La Blouse Rose

Admis en plein milieu de nuit aux urgences de Bichat pour un problème de tuyauterie, bientôt je me retrouve sondé, un cathéter au bout du bout et une poche scratchée à la cuisse.
Sorti du box d'intervention sur un brancard, on me colle dans un coin du hall en attendant les résultats des prises de sang et autres examens de routine.

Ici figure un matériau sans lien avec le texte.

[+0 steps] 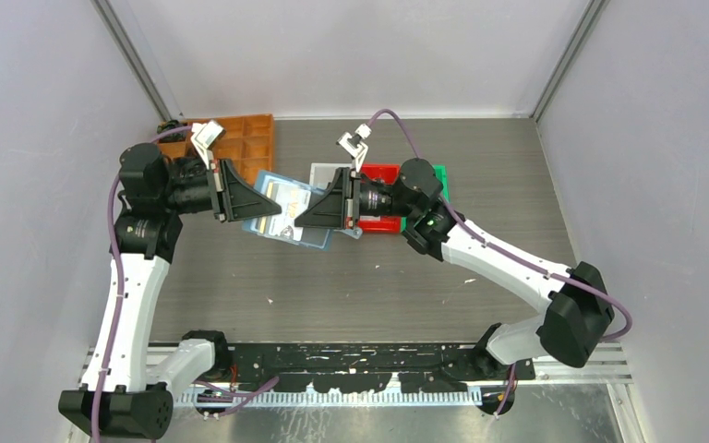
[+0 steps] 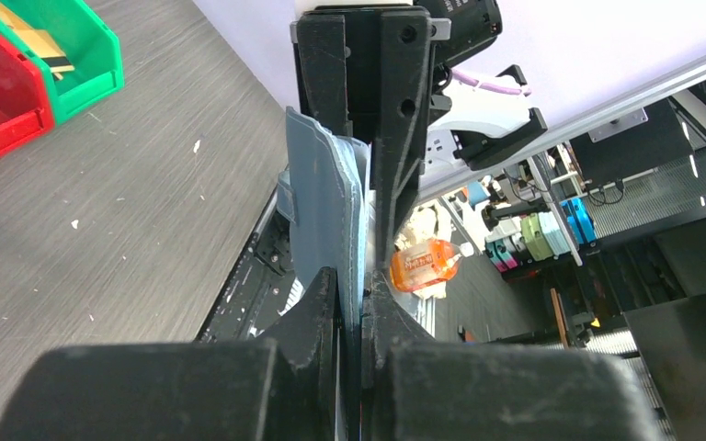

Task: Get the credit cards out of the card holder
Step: Remove the credit card from the card holder.

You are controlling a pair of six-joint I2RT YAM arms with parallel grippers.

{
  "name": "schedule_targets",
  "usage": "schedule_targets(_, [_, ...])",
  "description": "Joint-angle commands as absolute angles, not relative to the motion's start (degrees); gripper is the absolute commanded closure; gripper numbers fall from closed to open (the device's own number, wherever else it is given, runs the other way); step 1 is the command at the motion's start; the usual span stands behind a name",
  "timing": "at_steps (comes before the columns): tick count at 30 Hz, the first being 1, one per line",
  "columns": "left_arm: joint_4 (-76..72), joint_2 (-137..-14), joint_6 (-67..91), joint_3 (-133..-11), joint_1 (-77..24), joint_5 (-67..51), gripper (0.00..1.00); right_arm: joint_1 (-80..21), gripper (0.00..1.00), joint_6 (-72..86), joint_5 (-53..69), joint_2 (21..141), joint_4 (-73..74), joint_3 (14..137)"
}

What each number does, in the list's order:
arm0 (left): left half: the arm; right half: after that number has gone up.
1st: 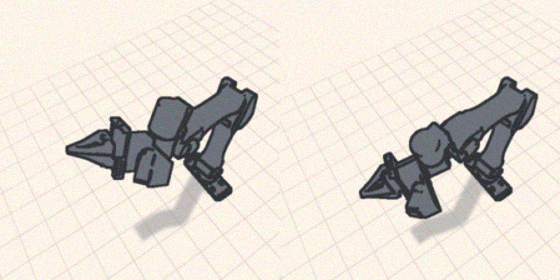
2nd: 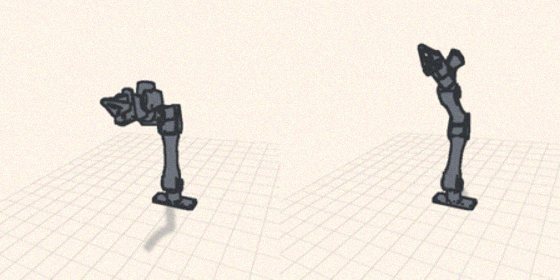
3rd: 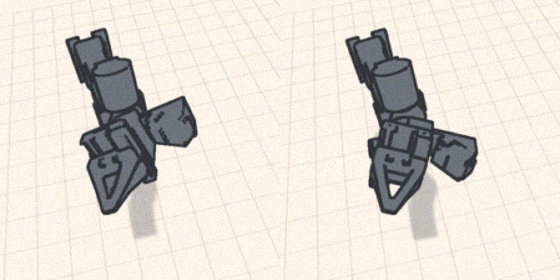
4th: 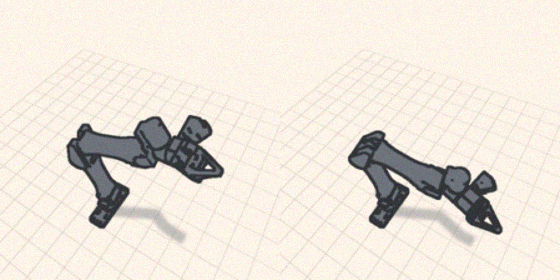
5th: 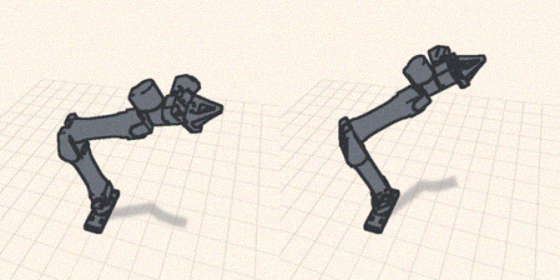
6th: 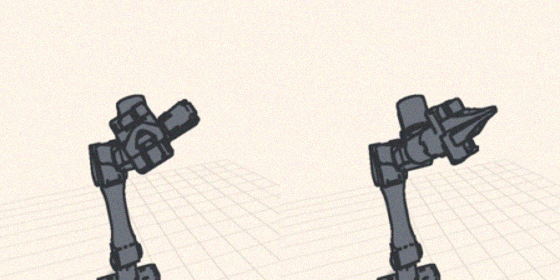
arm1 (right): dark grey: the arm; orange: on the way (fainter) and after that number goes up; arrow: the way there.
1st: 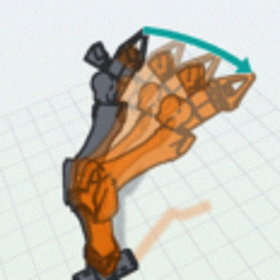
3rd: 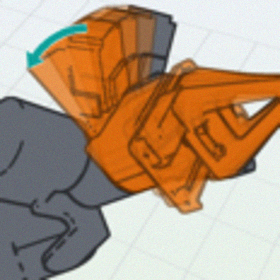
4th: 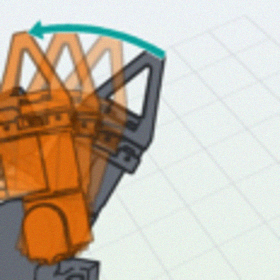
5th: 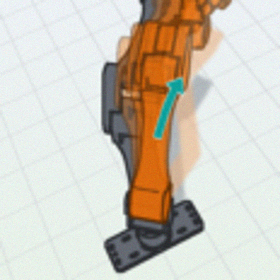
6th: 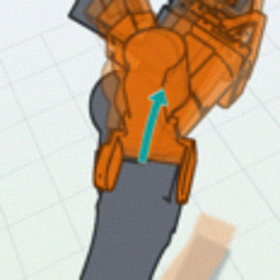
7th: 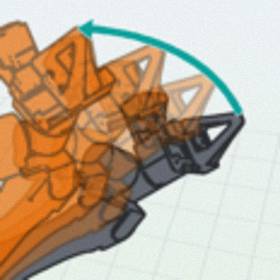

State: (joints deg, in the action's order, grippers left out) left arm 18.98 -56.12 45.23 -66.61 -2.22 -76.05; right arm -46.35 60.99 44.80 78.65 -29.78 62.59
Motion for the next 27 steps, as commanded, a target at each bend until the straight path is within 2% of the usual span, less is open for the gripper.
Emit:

Sonné par la pose de la sonde, je sommeille autant que possible, sans cesse sorti de ma torpeur par les internes gueulards, les néons blafards et les sonneries en tous genres.
Dans mon champ de vision brumeux, je distingue une forme frêle, tassée, se rapprocher à petits pas.

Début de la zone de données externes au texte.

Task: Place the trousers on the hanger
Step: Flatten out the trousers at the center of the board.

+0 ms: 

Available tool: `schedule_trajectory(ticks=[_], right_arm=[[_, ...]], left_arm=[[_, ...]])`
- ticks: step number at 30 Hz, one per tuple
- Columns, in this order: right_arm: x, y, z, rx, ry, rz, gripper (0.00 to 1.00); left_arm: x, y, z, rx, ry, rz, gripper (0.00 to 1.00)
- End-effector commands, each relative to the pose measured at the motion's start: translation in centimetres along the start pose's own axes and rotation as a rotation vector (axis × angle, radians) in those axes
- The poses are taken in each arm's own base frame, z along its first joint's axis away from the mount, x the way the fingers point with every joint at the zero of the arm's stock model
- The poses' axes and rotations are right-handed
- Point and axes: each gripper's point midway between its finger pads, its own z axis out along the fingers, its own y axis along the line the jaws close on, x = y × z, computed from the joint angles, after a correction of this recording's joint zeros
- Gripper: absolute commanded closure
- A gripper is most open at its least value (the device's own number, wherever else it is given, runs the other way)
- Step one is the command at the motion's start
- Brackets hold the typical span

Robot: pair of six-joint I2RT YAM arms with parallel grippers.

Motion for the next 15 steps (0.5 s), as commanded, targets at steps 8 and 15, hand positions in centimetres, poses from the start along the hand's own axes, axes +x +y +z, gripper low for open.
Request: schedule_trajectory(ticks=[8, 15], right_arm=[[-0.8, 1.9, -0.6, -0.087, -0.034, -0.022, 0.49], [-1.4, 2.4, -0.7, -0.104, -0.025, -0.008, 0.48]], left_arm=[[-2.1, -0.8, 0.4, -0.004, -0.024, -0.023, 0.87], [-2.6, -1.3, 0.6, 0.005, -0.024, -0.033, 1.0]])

- Un peu de compagnie, monsieur ?
- Il est bien trois heures du matin, j’dois être en train de rêver. Ou plutôt d’halluciner.
- Mais pas du tout, rassurez-vous, s’esclaffe-t-elle d’une voix chevrotante. Je me prénomme Iris, Blouse Rose bénévole. À vos côtés pour vous soutenir. Vous changer les idées. Vous arracher à votre mal et vous redonner le sourire. Vous écouter.
- Même à cette heure tard-…
- Insomniaque de longue date, mon ami. Depuis le décès de Georges, mon époux, il y a maintenant vingt-trois ans. Alors à toute heure, je suis là. Là pour aider les autres. Donc dites-moi tout, jeune homme : que vous arrive-t-il ?
- Complications d’une prostatite. Rétention aigüe d’urine. Ils ont dû me poser une son-….
- Oh, j’ai connu ça ! Enfin, mon mari…Dans ses dernières semaines, il l’avait en permanence, à domicile. Tumeur de la vessie. Ça a débuté par du sang dans ses urines. Je m’en souviens comme si c’était hier. Nous sortions d’une pièce en cinq actes, jouée au théâtre Edouard VII. Georges me propose alors d’aller dîner au Café de la Paix, un peu plus loin vers Opéra, vous voyez ?
- Bah bien sûr, qui ne connaît pas le Caf-….
- Soudain Georges accélère le pas, pris d’une envie pressante. Sitôt entrés dans l’établissement, il file se soulager tandis qu’un serveur - un grand maigrichon moustachu, je m’en rappelle encore -, me place. Quand mon pauvre amour me rejoint, il est raide comme un piquet, pâle comme un linge. Je vous le donne en mille.
- Il avait du sa-…
- Il pissait rouge, oui. Enfin lie-de-vin, comme il disait, mon Georges…Même dans ces moments-là, il restait dandy, délicat. L’élégance faite homme. Bref, après tout est allé très vite. Mon premier amour. Mon seul amour. On s’est connus à 17 ans, pensez-vous ! 37 années d’un grand bonheur, qui brutalement s’est terminé.
Abruti par son débit fleuve, je puise dans mes dernières ressources pour émettre une ultime réplique :
- Et si vous m’racontiez comment tout a commencé…
- Ma foi, avec joie, jeune homme.
Quelques secondes écoulées, c’est au son du doux babil de la Blouse Rose que je sombre enfin dans le noir.